Federal Court’s free-speech blunder

NSW should appeal to the High Court against this week’s Full Federal Court judgment in the World Youth Day case.

The court held invalid regulations made by a NSW Minister that provided for fines of up to $5500 for people who “annoyed” participants in World Youth Day.

The decision was a dud on a couple of grounds. First, it gave the false impression that the court was upholding a right to freedom of speech. But in fact there are virtually no rights to freedom of speech in Australia that cannot be taken away by silly or capricious governments – of which the NSW Government is a prime example.

Secondly, the court’s reasoning was flawed and flew in the face of an earlier High Court case.

Putting aside policy and philosophical reasons for supporting freedom of speech (of which there are many), you have to ask, what on earth was the Federal Court doing in dealing with what was essentially a NSW matter involving NSW law – a matter that properly belonged in the NSW courts?

The Federal Court’s reasoning in handing itself this jurisdiction was bizarre.

It said, quite properly, that an action to strike out a law (federal or state) because it offends the Constitution belongs in the federal courts.

This action said that the NSW regulation offended what the High Court has held to be an implied freedom of political communication which is necessary for the functioning of the representative system of government spelled out in the Constitution.

Fine. The Federal Court should have ruled on that point. But no. The plaintiffs in the case said as an alternative that the regulation went beyond the power granted in the World Youth Day Act. The Act said the Minister may make regulations for the smooth running of the day. The court said that that did not run to regulations against “annoying behaviour”. That was a very sound argument, but one that properly belonged in the NSW Supreme Court.

How did the Federal Court respond? It said something like, “Before we can look at the constitutional question we have to decide whether the regulation under challenge was a valid regulation in the first place. And it does not matter how weak or baseless the constitutional argument is, that is enough to give us jurisdiction and to determine all the matters contested by the parties.”

So folks, if you want a state matter heard in a federal court, concoct any old constitutional argument and tack it on to your state matter.

Does it matter? Surely it is a good thing to have all contested issues between parties heard in one court in one action rather than splitting them into state and federal matters and hiving them off to separate courts. Yes, I agree, but with a big but.

You should only do this if the Constitution permits it. And in 1999 in the Wakim case the High Court held that the Constitution did not permit it. It struck down both Commonwealth and State legislation that vested state jurisdiction in federal courts. The Constitution permitted the Commonwealth to give federal matters to state courts (for example copyright, tax and so on) but it did not permit traffic the other way. There was nothing in the Constitution that said the states could give, or the federal courts receive, jurisdiction over state matters.

The High Court acknowledged that the joint federal-state legislative companies scheme which did this was good policy and very convenient because litigants needed to go to only one court to contest all their issues — but it was unconstitutional. The Commonwealth and state Parliaments could not amend the Constitution through the back door, it said.

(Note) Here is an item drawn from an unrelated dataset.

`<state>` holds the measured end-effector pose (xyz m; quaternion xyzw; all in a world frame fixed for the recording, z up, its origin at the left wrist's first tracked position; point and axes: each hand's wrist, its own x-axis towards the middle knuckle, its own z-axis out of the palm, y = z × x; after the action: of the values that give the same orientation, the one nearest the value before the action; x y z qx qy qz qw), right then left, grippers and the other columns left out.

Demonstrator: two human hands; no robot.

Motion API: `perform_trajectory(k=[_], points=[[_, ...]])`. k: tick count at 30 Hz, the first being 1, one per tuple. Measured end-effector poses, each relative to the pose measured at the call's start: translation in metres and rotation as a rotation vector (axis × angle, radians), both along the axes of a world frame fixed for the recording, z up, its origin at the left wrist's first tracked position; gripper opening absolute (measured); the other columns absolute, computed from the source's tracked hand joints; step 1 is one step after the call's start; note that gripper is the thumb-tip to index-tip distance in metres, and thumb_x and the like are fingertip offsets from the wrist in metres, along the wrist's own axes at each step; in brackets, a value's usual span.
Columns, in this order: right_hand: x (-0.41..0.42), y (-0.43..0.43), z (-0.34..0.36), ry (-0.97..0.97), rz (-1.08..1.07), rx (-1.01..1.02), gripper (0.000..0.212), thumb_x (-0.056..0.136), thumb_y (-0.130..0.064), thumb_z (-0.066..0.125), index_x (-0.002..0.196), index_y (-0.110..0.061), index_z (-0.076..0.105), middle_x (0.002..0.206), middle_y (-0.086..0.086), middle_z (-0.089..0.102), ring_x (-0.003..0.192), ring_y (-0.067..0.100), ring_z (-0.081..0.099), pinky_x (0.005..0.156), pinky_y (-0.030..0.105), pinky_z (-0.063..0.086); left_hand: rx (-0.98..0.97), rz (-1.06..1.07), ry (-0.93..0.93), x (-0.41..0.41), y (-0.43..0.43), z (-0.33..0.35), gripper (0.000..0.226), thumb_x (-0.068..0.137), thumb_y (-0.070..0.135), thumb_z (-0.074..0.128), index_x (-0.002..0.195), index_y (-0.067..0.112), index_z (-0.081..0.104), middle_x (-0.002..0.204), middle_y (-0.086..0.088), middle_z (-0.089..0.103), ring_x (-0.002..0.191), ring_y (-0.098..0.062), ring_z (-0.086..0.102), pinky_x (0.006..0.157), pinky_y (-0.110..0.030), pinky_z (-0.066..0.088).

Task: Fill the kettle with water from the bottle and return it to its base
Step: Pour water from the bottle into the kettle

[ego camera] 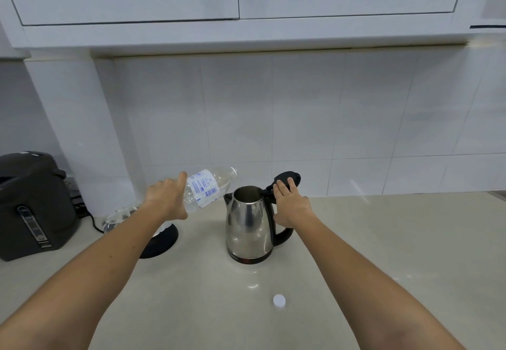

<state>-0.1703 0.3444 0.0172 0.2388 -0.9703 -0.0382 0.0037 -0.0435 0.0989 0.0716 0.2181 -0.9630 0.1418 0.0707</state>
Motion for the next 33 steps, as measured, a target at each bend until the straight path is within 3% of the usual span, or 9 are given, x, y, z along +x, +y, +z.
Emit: perform_trajectory(k=[33], points=[[-0.0016,0.0003,-0.0034,0.012,0.004,-0.019,0.079,0.094,-0.023,0.047,0.155,-0.014,-0.002,0.163,-0.005,-0.010,0.149,0.025,-0.016,0.108,0.045,0.038,-0.008,0.000,-0.010,0.0021,0.0035,0.0018,0.075,0.070,0.032,0.073,0.130,0.015,0.031,0.086,-0.002,0.051,0.076,-0.023,0.054,0.060,-0.029,0.043]])
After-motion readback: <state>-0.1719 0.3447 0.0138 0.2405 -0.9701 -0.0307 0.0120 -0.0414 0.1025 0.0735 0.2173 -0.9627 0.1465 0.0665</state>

Justice Michael McHugh put it best when he said, “If Australia is to have a system of federal courts, the public interest requires that these courts should have jurisdiction to deal with all existing controversies between litigants in those courts. However, the judiciary has no power to amend or modernise the Constitution to give effect to what the judges think is in the public interest. The function of the judiciary is to give effect to the intention of the makers of the Constitution.”

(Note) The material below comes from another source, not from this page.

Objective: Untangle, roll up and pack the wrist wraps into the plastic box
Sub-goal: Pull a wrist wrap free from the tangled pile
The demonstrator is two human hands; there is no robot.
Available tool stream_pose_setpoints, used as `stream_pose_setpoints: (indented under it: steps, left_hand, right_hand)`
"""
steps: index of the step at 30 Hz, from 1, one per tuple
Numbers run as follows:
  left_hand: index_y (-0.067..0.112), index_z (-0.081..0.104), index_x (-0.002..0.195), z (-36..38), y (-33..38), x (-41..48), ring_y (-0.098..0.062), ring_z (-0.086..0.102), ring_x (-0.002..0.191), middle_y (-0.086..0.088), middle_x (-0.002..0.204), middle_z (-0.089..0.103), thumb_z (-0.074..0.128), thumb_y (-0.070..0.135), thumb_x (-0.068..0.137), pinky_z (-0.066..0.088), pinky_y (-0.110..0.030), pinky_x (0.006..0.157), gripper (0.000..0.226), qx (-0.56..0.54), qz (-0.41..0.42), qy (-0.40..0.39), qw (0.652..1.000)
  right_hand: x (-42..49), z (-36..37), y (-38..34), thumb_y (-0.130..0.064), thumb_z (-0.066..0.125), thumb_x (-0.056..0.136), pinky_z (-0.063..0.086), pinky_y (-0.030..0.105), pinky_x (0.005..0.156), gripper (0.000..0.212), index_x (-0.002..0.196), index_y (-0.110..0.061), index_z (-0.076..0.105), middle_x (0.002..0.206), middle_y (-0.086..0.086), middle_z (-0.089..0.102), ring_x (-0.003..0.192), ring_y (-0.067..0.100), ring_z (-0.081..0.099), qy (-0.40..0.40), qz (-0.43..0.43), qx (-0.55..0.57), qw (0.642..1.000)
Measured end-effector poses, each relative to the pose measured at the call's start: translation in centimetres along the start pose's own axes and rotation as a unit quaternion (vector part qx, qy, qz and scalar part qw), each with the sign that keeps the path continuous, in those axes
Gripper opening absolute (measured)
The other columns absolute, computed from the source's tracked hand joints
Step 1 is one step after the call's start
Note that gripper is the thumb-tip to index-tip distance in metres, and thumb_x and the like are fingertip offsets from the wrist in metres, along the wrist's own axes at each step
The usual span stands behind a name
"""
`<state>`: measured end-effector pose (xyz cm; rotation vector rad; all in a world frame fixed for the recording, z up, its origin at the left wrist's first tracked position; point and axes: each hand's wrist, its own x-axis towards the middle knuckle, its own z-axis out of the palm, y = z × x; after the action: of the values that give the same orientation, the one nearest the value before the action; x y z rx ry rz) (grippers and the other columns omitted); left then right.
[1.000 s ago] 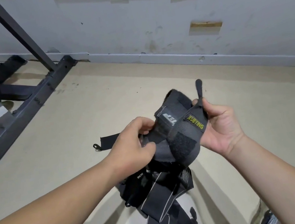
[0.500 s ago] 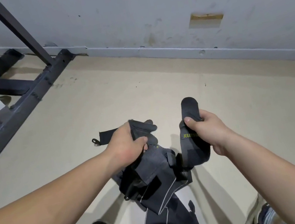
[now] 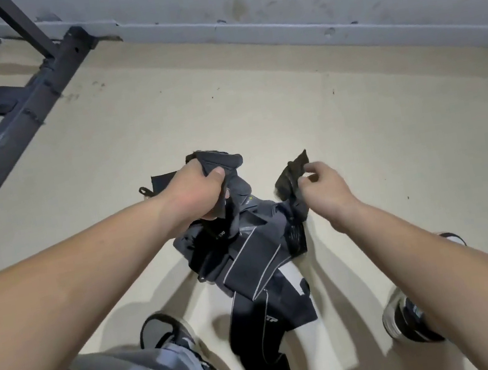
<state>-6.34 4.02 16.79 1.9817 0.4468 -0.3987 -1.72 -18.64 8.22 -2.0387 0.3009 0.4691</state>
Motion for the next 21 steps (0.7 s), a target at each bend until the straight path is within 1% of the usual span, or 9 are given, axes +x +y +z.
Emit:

But this week the Federal Court, seemingly ignoring the Wakim case, held that the Federal Court Act did give state jurisdiction to the Federal Court and it could rule on whether a state regulation was permitted by a state statute.

This may seem fairly esoteric, but it is fundamental. We have to have the courage to say, “Look, the constitutional framers could not be expected to foresee everything. Sometimes, we have to recognise that the Constitution is broken in parts and needs fixing.”

This is one such part. And the other part highlighted by this case is the Constitution’s failure to guarantee fundamental rights like freedom of speech.

We should have a Constitution that prevents over-zealous and authoritarian Governments, like that in NSW, from infringing fundamental rights.

This week the Federal Court should have said, “Sorry, the Constitution prohibits us from hearing state matters, and the implied right of political communication does not run to religious protests. If you don’t like it, you, the people, can do something about it by amending the Constitution – but it’s not our job to do that for you.”

Instead, what have we got? Free-speech activists applauding a victory when it was nothing of the kind; an erosion of the authority of the Constitution; a NSW Government unlikely to appeal because the show is over and it will be too politically difficult to explain why they are doing it – the masses don’t like complex things; and governments still holding virtually unfettered power to interfere with fundamental rights.

But despite the Federal Court’s actions this week, if I had the choice between judges and a bill of rights as the guardian of my freedom or Morris Iemma’s Government, I’d take the judges any day.